Where does a novice heavyweight fit into that schedule? The reality is that Steveson is likely serving as a high-level grappling dummy for Jones. He is a warm body who can push Jones in the wrestling scrambles, ensuring the champion stays sharp. In return, Steveson gets to say he trains with the best. It is a transactional relationship disguised as mentorship.

The moment Steveson needs serious, dedicated attention for a fight camp of his own, he will find out how shallow this partnership really is. If his fight week coincides with Jones having to fly to Vegas for a meeting, or worse, dealing with the fallout of another street altercation, Steveson will be left to navigate the murky waters of regional MMA entirely on his own.

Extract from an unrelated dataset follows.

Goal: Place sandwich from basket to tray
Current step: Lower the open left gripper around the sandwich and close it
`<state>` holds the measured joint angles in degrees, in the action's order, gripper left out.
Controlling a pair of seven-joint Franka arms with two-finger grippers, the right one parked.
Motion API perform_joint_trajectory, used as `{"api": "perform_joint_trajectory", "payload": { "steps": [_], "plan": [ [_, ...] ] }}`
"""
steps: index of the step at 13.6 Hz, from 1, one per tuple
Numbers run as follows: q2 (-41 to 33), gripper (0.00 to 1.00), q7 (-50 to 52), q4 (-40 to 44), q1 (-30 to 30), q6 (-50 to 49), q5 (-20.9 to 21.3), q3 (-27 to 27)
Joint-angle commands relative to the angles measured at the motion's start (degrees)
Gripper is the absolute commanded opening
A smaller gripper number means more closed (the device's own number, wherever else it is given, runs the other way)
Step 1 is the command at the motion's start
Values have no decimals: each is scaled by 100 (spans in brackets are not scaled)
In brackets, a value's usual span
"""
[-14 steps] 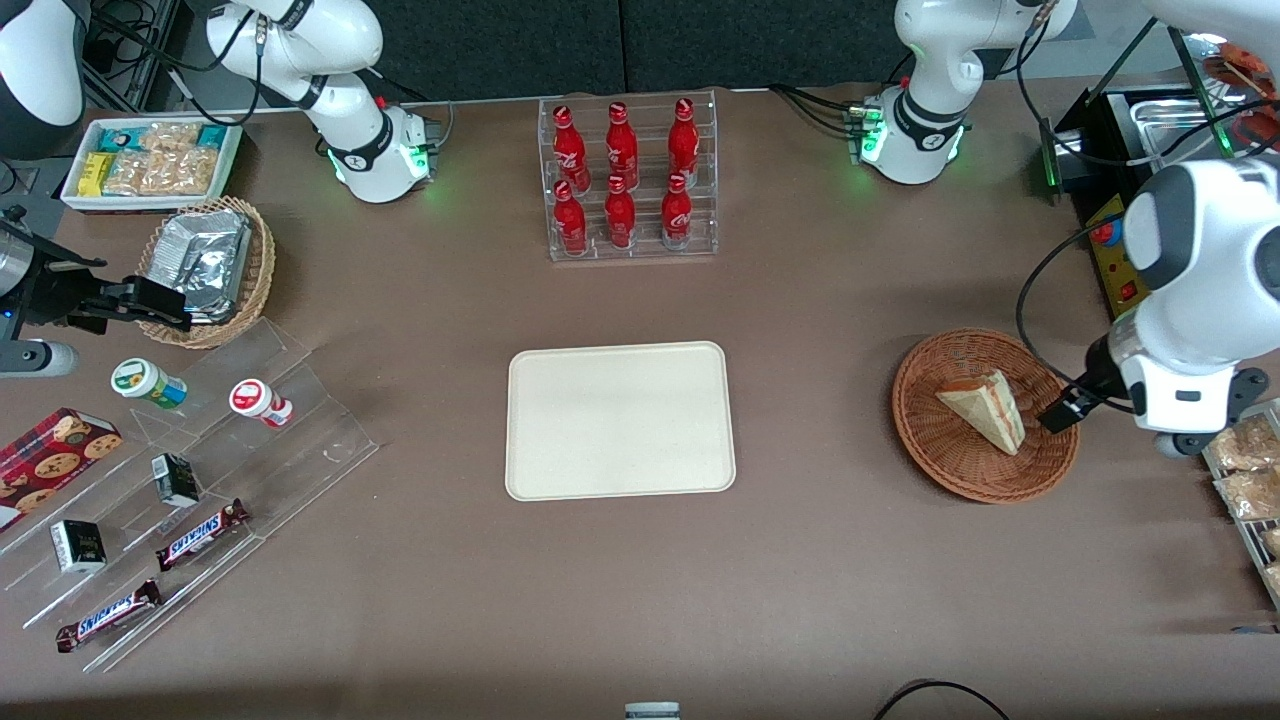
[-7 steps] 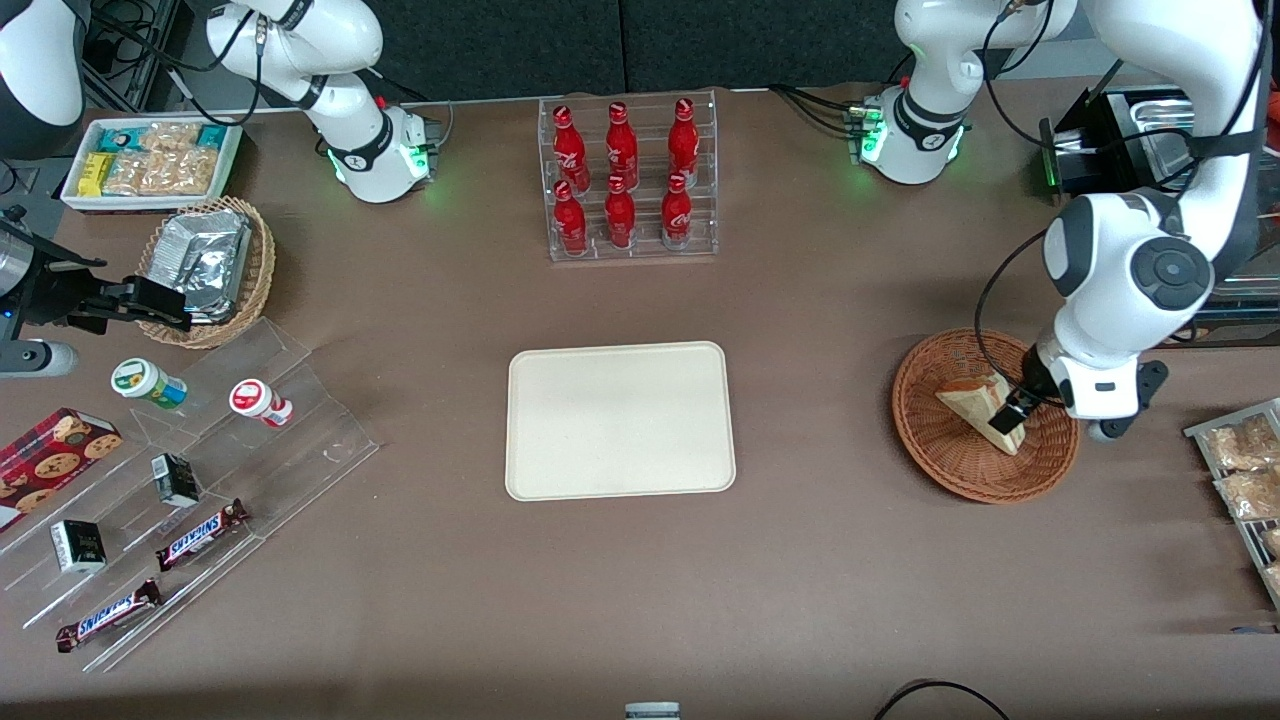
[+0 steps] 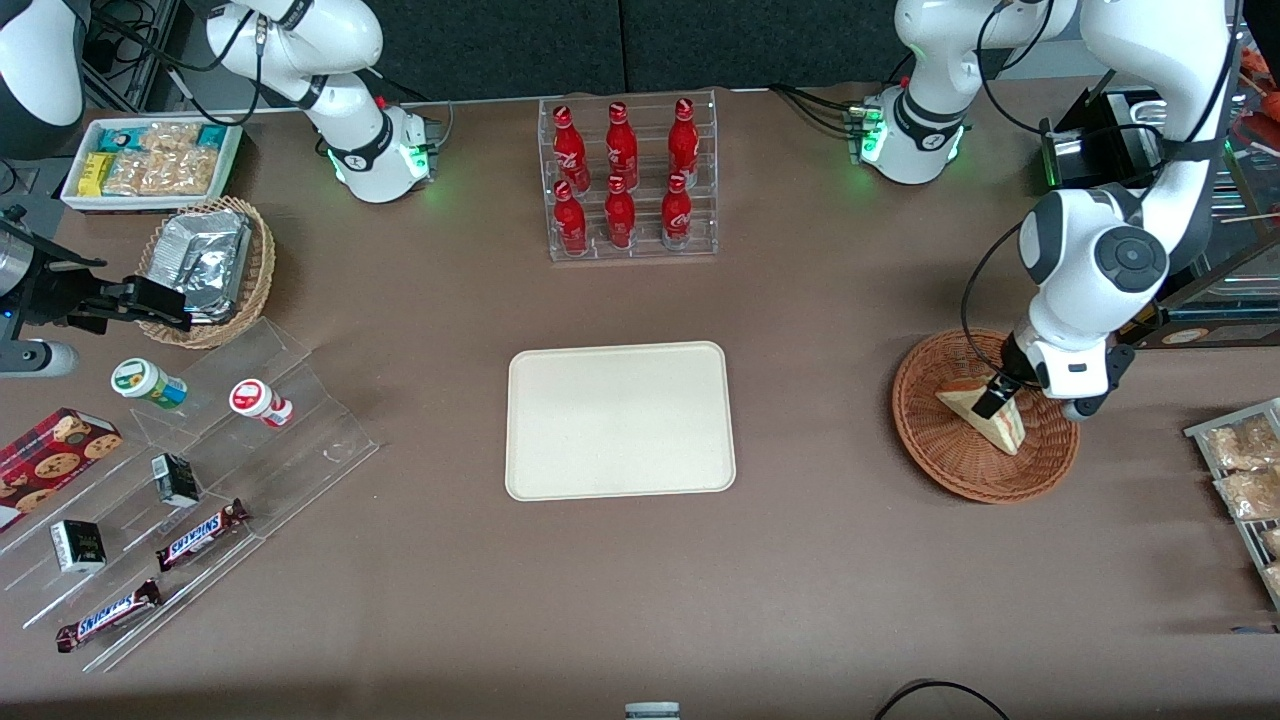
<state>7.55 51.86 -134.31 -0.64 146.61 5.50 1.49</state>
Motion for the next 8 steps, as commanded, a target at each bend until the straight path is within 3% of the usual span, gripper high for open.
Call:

The prediction: A quiet uncoupling

We have to make a call on where this goes. The sport of mixed martial arts is unforgiving. You cannot half-step your way into the cage, especially at heavyweight where a single four-ounce glove connects and turns the lights out. Steveson has the physical tools, but his decision-making outside the cage remains highly suspect.

My prediction is definitive. This partnership will not survive to see Gable Steveson's major promotional debut. By the time Steveson actually secures a fight in a secondary promotion—likely something like PFL or a high-level regional show by late 2026—Jones will be completely detached from his camp. The current road rage incident is just a symptom of the larger disease. Jones is entirely incapable of maintaining a quiet, drama-free existence. The noise will eventually become too loud for Steveson's management to ignore.

Within 18 months, Steveson will quietly relocate his training camps to a more structured environment. He will likely end up at American Top Team or Kill Cliff FC, where he can blend into a room of killers rather than serving as the understudy to a walking PR disaster. The "perfect" mentor will become just another footnote in Steveson's strange, stumbling transition from Olympic gold to professional prizefighting.